■ **What you should do**: Pictures should be left out when the listing below is repeated word for word.

Data section Block Start

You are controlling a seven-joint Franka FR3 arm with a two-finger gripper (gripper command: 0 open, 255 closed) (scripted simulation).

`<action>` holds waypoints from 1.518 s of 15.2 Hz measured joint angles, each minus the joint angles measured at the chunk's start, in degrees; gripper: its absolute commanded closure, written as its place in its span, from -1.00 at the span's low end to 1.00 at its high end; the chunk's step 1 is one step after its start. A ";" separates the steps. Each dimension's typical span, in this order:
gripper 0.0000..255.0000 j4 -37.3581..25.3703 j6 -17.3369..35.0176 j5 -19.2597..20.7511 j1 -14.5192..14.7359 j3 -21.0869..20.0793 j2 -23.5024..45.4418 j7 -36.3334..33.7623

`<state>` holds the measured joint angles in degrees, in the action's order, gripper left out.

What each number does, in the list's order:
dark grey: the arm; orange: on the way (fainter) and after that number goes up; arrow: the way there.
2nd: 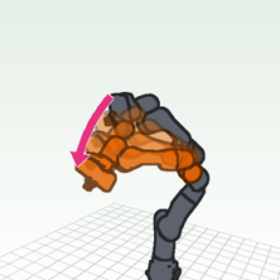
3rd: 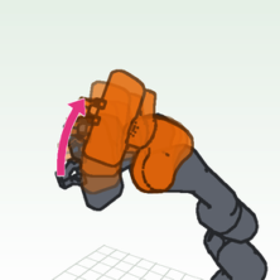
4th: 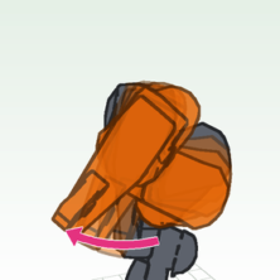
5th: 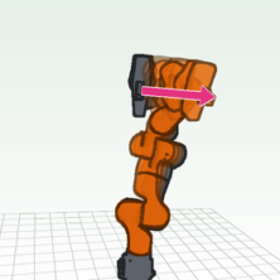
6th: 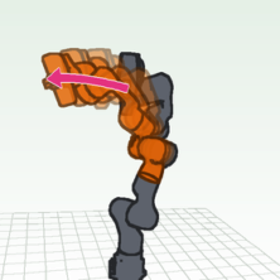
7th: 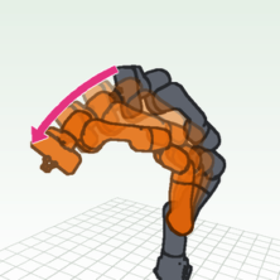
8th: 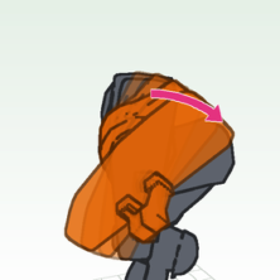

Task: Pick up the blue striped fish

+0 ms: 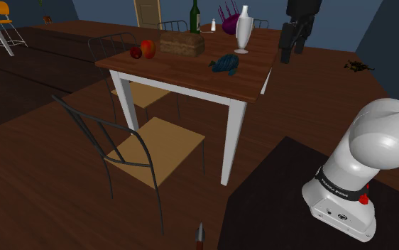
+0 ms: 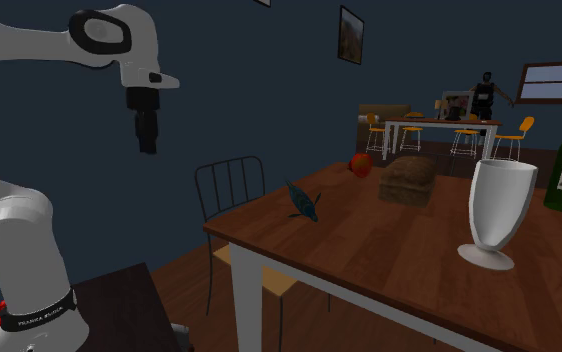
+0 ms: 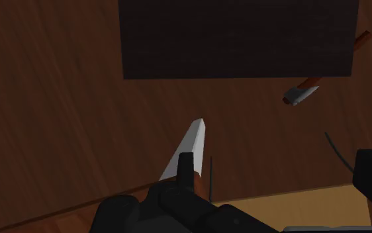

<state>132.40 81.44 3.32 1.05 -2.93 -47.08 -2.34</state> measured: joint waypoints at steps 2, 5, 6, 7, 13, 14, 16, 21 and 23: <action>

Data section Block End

■ **Finished exercise**:
You are controlling a seven-joint Franka FR3 arm with a two-finger gripper (gripper command: 0 open, 255 closed) (scripted simulation).

`<action>` holds waypoints from 1.518 s of 15.2 Hz measured joint angles, each minus the joint angles measured at the chunk's start, in degrees; gripper: its absolute commanded closure, written as its place in its span, from -1.00 at the span's low end to 1.00 at its high end; the chunk's step 1 is one step after its start. A ";" separates the steps. Each dimension's typical span, in this order:
gripper 0.0000..255.0000 j4 -37.3581..25.3703 j6 -17.3369..35.0176 j5 -19.2597..20.7511 j1 -14.5192..14.7359 j3 -21.0869..20.0793 j2 -23.5024..45.4418 j7 -36.3334..33.7623

`<state>` holds the measured joint angles in degrees, in the action's order, gripper left out.

What each number does, in the list's order:
dark grey: the arm; orange: on the way (fainter) and after that number goes up; arrow: the way there.
2nd: 
3rd: 
4th: 
5th: 
6th: 
7th: 
8th: 

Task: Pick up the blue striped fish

+0 ms: 
+0 ms: 
+0 ms: 

<state>132.40 81.44 3.32 1.05 -2.93 -47.08 -2.34</state> measured: joint waypoints at steps 2, 5, 6, 7, 13, 14, 16, 21 and 23: <action>

Work on the answer has been completed.